▶ _Task to carry out_
In the listing below, find the line with "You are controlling" and the line with "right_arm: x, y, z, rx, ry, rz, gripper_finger". Repeat those two lines and all lines between them exactly.
[Given records Boundary: Start]
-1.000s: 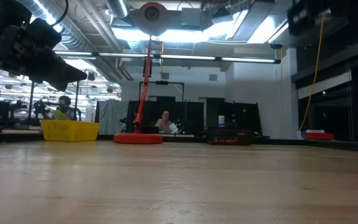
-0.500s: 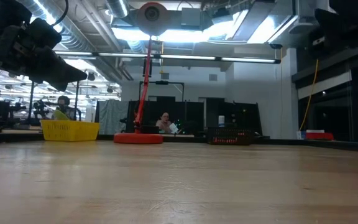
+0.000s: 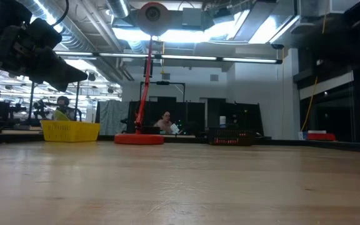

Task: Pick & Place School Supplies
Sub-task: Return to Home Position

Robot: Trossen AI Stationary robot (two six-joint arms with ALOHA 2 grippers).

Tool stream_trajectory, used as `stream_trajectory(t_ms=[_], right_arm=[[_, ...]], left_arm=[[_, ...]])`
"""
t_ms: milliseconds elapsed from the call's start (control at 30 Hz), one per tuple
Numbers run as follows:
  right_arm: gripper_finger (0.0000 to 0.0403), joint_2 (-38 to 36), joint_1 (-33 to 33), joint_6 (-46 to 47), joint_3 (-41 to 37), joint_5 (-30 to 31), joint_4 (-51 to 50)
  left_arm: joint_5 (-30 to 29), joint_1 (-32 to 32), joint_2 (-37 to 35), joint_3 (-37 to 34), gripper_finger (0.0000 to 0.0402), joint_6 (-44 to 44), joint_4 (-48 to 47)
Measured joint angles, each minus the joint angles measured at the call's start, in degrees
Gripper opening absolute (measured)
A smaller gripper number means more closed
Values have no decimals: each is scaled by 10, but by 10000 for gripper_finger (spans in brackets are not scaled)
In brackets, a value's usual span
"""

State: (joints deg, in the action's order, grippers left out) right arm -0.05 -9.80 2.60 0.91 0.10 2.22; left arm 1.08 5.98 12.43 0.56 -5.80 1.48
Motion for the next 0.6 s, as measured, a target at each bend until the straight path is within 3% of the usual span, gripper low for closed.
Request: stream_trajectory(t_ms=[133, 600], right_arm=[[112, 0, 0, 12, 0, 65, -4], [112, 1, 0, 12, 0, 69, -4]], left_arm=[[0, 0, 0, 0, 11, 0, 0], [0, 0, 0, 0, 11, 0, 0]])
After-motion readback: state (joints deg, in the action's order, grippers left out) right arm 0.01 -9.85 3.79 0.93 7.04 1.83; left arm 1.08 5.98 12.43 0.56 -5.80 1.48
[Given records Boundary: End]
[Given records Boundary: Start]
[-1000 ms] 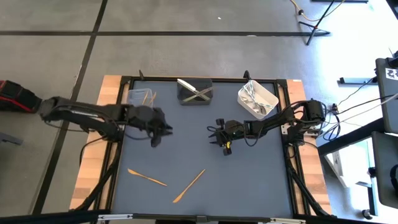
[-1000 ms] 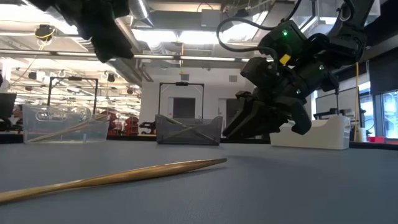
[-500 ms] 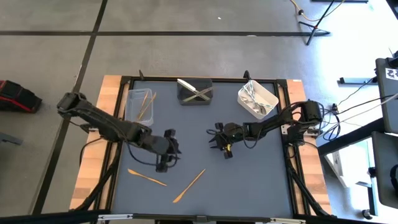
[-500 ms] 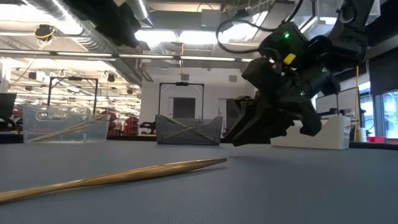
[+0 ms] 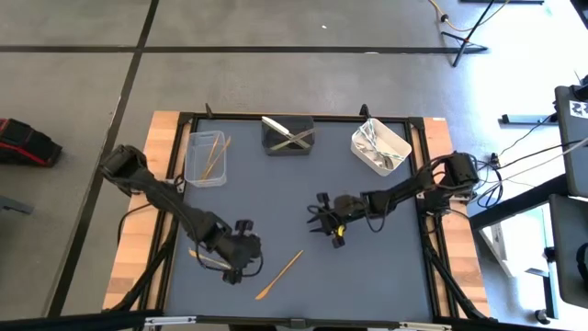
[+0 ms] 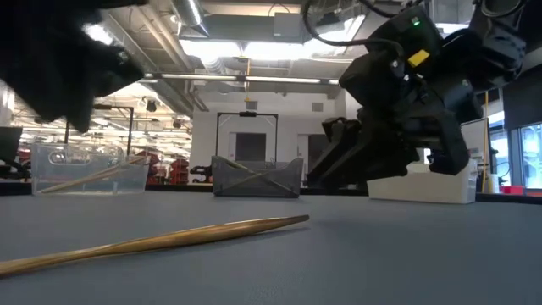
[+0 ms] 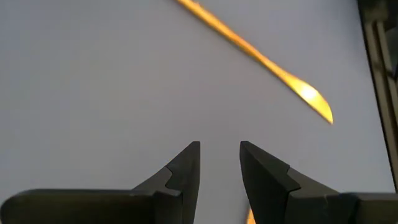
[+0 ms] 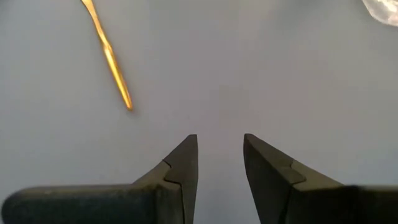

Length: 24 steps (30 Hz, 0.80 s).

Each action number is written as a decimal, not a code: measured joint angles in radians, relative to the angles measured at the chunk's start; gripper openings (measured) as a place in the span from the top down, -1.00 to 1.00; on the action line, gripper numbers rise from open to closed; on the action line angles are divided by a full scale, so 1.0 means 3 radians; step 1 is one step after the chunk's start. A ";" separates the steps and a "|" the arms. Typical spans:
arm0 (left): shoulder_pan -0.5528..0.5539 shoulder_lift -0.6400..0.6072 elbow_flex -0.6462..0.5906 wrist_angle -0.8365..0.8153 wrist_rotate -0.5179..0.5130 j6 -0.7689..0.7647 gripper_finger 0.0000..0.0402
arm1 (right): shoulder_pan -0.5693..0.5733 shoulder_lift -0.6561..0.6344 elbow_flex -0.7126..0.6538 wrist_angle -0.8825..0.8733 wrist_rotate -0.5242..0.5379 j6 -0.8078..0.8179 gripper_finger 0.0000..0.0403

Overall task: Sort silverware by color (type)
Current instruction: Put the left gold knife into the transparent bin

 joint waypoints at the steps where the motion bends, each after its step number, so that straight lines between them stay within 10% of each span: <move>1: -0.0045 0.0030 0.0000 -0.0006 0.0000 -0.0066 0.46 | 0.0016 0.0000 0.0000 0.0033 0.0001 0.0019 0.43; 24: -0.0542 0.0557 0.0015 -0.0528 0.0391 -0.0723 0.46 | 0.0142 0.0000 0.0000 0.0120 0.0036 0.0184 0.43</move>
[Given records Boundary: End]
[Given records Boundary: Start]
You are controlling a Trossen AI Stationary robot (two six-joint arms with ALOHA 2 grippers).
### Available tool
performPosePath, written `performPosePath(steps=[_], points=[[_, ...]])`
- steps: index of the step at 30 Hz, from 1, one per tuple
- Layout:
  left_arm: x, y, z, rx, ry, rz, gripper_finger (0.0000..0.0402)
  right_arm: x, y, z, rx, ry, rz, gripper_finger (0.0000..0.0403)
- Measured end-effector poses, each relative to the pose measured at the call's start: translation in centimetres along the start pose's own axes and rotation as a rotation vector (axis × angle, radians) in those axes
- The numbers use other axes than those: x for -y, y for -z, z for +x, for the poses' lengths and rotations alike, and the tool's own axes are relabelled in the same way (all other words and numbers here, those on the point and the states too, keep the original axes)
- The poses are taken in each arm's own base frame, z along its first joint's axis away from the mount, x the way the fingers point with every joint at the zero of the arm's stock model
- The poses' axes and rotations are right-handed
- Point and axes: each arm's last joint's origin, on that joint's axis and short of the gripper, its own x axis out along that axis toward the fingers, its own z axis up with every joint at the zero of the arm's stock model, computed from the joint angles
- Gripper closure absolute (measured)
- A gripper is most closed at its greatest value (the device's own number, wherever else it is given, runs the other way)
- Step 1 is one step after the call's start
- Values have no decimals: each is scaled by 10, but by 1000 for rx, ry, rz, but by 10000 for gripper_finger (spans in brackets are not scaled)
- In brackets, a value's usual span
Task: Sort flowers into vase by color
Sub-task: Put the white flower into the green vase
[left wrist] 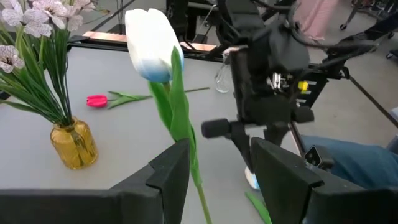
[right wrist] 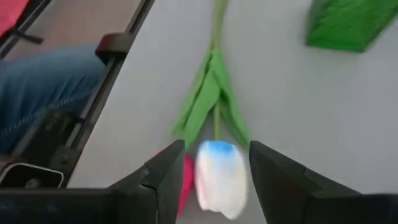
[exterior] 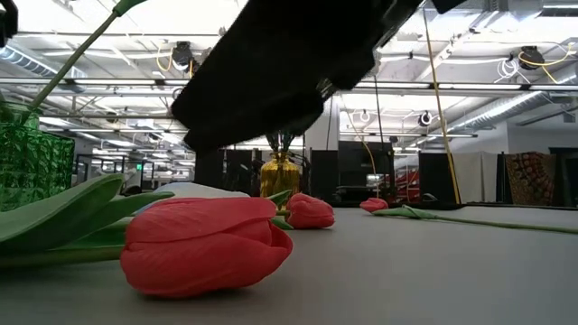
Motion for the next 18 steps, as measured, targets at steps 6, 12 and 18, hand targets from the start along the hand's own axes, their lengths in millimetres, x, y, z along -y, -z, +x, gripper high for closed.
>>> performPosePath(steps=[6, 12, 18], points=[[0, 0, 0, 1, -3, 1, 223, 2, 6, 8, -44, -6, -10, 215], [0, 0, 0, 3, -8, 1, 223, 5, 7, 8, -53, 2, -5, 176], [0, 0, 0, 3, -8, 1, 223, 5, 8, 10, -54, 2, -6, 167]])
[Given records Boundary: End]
▶ _Output of the task_
You are controlling a Trossen AI Stationary robot (two six-joint arms with ALOHA 2 grippers).
### Available tool
performPosePath, written `performPosePath(steps=[_], points=[[_, ...]])`
- steps: index of the step at 30 Hz, from 1, one per tuple
- Layout:
  left_arm: x, y, z, rx, ry, rz, gripper_finger (0.0000..0.0402)
  right_arm: x, y, z, rx, ry, rz, gripper_finger (0.0000..0.0403)

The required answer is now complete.